TASK:
In the records that follow, find the line containing "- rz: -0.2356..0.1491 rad" and the line containing "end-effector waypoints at", then transcribe both and every line between them exactly, omitting pictures.

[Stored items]
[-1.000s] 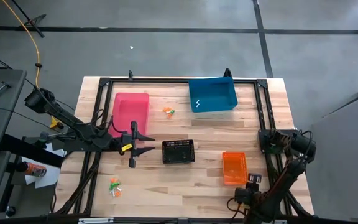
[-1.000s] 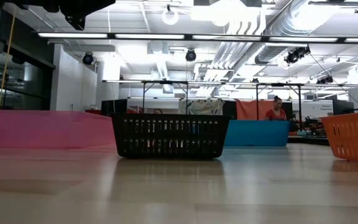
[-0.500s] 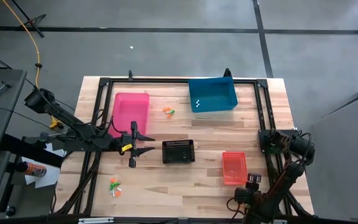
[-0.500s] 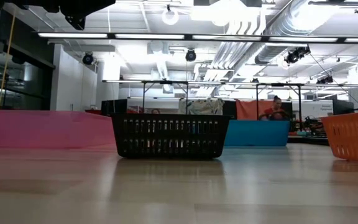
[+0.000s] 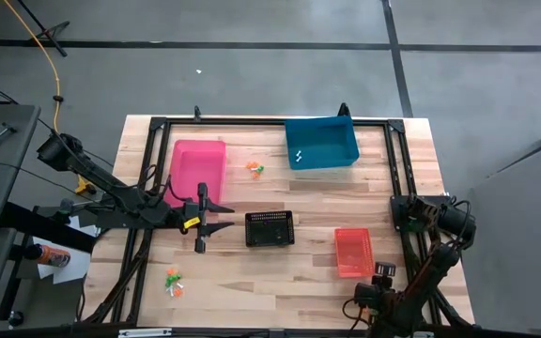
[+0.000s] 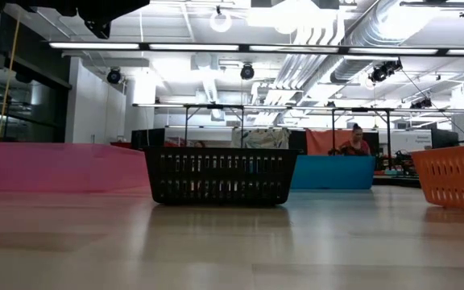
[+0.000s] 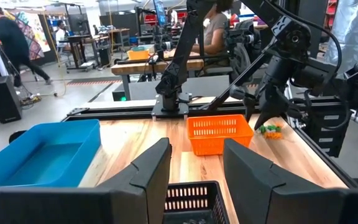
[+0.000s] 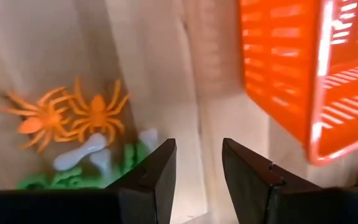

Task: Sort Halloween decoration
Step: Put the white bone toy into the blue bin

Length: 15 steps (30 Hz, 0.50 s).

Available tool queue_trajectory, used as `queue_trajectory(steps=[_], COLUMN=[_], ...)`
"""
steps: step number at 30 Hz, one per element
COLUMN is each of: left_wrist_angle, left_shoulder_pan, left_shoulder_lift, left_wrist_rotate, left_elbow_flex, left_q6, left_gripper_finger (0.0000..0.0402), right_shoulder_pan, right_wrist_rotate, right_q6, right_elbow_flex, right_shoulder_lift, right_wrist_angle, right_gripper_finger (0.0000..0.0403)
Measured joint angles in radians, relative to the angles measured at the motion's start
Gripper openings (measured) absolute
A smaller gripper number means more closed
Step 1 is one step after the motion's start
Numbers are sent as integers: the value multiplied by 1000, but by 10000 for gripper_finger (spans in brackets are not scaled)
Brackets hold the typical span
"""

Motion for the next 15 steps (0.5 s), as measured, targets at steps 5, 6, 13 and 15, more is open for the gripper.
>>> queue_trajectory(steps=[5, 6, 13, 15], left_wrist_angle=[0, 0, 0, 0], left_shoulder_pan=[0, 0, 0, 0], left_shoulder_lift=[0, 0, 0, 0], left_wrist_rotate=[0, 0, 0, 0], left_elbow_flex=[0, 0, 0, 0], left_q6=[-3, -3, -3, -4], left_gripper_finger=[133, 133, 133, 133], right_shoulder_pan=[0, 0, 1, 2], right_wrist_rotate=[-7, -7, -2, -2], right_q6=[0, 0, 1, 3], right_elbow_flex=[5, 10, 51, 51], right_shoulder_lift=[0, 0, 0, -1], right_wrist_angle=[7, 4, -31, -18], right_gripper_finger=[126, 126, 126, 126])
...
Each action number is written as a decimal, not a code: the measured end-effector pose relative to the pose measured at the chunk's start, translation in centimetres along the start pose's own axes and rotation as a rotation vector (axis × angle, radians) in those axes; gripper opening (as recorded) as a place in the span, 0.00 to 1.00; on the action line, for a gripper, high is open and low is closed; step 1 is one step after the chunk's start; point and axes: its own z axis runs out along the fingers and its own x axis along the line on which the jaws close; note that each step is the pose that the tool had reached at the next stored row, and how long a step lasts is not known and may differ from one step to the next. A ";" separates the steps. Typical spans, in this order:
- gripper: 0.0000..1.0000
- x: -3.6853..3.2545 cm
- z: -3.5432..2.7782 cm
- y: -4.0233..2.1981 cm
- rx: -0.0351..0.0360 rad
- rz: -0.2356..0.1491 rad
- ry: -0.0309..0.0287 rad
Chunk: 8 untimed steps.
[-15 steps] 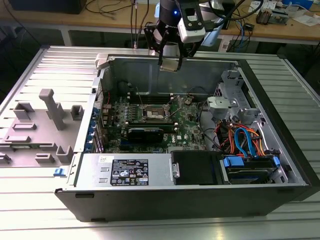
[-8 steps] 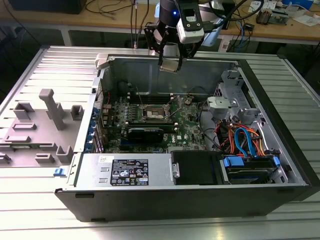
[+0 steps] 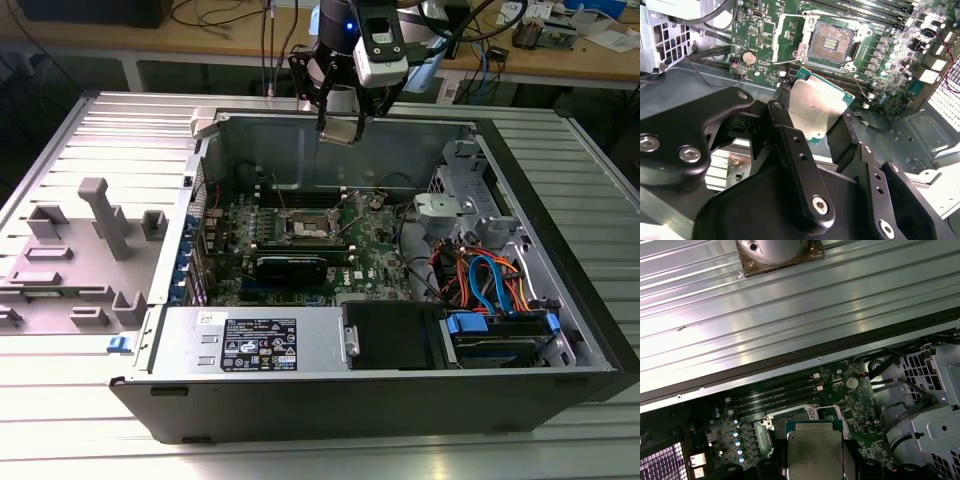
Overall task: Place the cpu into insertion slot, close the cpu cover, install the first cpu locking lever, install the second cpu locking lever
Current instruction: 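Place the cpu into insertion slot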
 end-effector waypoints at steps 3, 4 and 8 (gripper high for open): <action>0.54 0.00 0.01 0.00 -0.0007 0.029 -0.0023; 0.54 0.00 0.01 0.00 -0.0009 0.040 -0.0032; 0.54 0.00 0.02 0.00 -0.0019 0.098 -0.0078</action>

ANSWER FOR THE TASK:
- rz: -0.2356..0.1491 rad
- ry: -0.0309..0.0287 rad
Chunk: 8 untimed steps.
[-15 steps] 
[-8 steps] 
[+0 steps] 
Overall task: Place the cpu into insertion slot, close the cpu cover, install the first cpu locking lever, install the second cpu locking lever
Current instruction: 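Place the cpu into insertion slot
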 end-effector waypoints at steps 3, 4 and 8 (gripper high for open): <action>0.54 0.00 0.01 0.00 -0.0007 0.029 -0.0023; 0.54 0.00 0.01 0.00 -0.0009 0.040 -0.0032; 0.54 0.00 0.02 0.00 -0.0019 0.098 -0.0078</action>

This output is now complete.